The CWRU data that the speed setting is relatively close is not suitable fault diagnosis of real industries. For this reason, three working conditions with large speed difference are selected to better suit the application of real industries in this experiment, but at the same time it also increases the difficulty of cross-domain fault diagnosis. The accuracy of cross-domain fault diagnosis in this experiment is shown in Table 5. Under without domain adaptation, the average diagnostic accuracy is only 39.94%. This shows that the features distribution discrepancy of the five health conditions under our experimental settings are quite different, and it is more difficult to implement cross-domain fault diagnosis than the CWRU experiment. The proposed method can achieve more than 86% average diagnostic accuracy. Meanwhile, the diagnostic accuracies of TCA, DDC, and DCDAN-WDC are 49.92%, 66.45%, and 72.62%, respectively. This shows that the proposed DCDAN can effectively achieve cross-domain fault diagnosis even when the working conditions are very different.

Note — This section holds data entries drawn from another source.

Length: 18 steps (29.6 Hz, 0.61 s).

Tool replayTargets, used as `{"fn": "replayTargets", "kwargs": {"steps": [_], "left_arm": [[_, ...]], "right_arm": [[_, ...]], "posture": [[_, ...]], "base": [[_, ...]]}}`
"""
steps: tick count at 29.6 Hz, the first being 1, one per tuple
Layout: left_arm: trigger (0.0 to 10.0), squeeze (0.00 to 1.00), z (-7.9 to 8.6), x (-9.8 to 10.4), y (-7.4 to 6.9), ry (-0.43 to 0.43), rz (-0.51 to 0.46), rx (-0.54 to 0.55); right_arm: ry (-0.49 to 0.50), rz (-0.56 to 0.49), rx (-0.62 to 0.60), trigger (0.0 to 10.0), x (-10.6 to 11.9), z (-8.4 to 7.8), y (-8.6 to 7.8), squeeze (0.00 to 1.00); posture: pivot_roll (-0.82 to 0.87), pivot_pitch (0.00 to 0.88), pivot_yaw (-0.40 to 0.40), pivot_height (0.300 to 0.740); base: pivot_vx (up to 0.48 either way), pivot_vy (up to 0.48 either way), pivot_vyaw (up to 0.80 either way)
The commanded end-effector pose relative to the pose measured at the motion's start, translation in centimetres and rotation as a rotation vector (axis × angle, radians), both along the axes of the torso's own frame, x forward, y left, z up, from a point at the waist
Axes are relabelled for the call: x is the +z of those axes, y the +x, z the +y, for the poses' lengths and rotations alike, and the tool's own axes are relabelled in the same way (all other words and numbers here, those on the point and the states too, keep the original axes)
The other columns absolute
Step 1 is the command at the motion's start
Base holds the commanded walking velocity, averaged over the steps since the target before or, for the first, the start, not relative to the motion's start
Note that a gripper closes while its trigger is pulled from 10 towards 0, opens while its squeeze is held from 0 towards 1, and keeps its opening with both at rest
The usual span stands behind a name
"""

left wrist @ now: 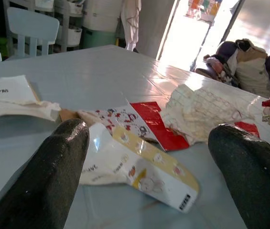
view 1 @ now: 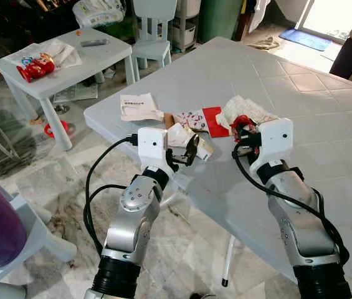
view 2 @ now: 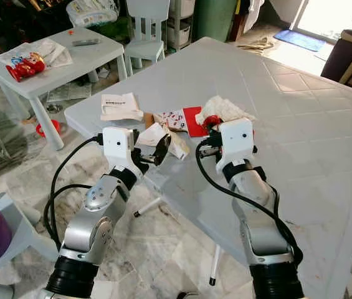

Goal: Picking trash to rubbish bin

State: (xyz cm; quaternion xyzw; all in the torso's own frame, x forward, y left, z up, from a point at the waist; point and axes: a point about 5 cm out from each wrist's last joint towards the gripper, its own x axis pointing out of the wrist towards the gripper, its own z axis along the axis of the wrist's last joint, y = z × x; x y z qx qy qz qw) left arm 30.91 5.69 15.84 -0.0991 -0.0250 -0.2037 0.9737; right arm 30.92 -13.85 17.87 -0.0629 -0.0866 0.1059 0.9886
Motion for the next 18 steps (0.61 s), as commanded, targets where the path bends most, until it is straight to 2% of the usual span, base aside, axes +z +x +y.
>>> {"fn": "replayTargets", "kwargs": {"steps": [1, 18], "left_arm": [[10.0, 0.00, -0.12, -0.19, -0.02, 0.006, 0.005, -0.001], [10.0, 0.00, -0.14, -0.25, 0.03, 0.010, 0.008, -0.001]], "right_arm": [[0.003, -0.017, 0.002, 0.0, 0.44, 0.00, 0.01, 0.00], [0.003, -0.019, 0.004, 0.0, 0.42, 0.10, 0.08, 0.00]], "posture": [[0.01, 0.111, -0.061, 0.740], [0.01, 0.108, -0.061, 0.740]], "base": [[0.296, 0.000, 0.00], [0.296, 0.000, 0.00]]}}
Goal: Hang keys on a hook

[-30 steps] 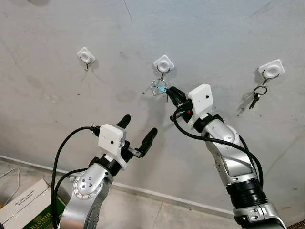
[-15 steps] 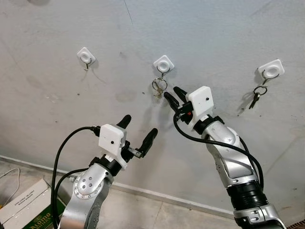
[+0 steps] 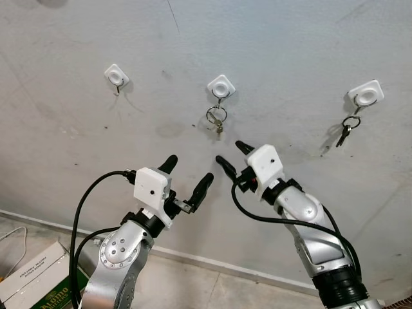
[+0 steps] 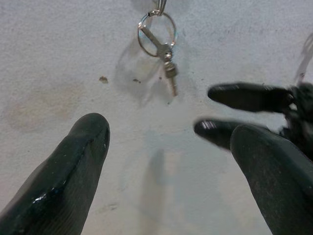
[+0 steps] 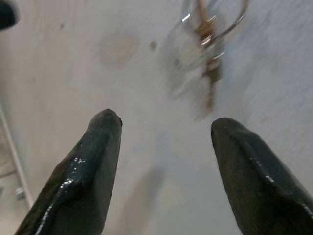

It is worth noting that, the average accuracy between T1 and T2 is 86.10%, the average accuracy between T2 and T3 is 91.93%, and the average accuracy between T1 and T3 is 82.87%. This indicates that the greater the variation of working conditions, the greater the difficulty of cross-domain fault diagnosis.

Taking experiment T1⟶T2 as an example, the t-SNE visualizations of the last layer features learned by CNN, TCA, DDC, DCDAN-WDC, and DCDAN are shown in Figure 8. It can be seen from Figures 8(a) and 8(b) that, through CNN and TCA methods, target domain features are not separated. Similarly, methods DDC and DCDAN-WDC achieve alignment of partial health conditions features, but the target domain features are not completely separated. However, Figure 8(e) can show that the five health conditions are well aggregated together, and target domain features are basically separated. This is enough to show that the proposed method can achieve bearings fault diagnosis under different working conditions; meanwhile the proposed method has strong robustness and generalization ability.

**(a)**

**(b)**

**(c)**

**(d)**

**(e)**

#### 5. Conclusion

The intelligent fault diagnosis in real industry is suffering the decline of diagnostic performance due to changing working conditions. To address this issue, this study proposes a novel domain adaptation method of bearing fault diagnosis under different working conditions. In our study, AMK-MMD of three fully connected layers between the two domains are minimized and a recognition error of domain classifier after high-dimensional features is maximized to better learn domain invariant features. Through extensive experiments on two datasets, the results show that the DCDAN outperforms the comparison methods. In CWRU experiment, compared with the CNN, TCA, DDC, DCDAN-WDC, and DCDAN achieve 1.01%, 5.93%, 13.67%, and 16.74% improvements on the average accuracy, and average accuracy of the DCDAN can reach 99.35%. The visualizations of output features verify that the proposed method can obtain the more accurate feature distribution alignment across domains and good clustering phenomenon of target domain. In the bearing test rig dataset, the proposed method can achieve more than 86% average diagnostic accuracy, although the working conditions are very different. Compared with the comparison methods, the effectiveness and superiority of the DCDAN are further demonstrated. Therefore, the proposed method has a wide range of industrial application prospects.

#### Data Availability

All data included in this study are available upon request by contacting the corresponding author.

#### Conflicts of Interest

The authors declare that they have no conflicts of interest.

#### Acknowledgments

This project was supported by the Fundamental Research Funds for the Central Universities (grant no. N180304018) and the National Key Research and Development Program of China (grant no. 2017YFB1103700).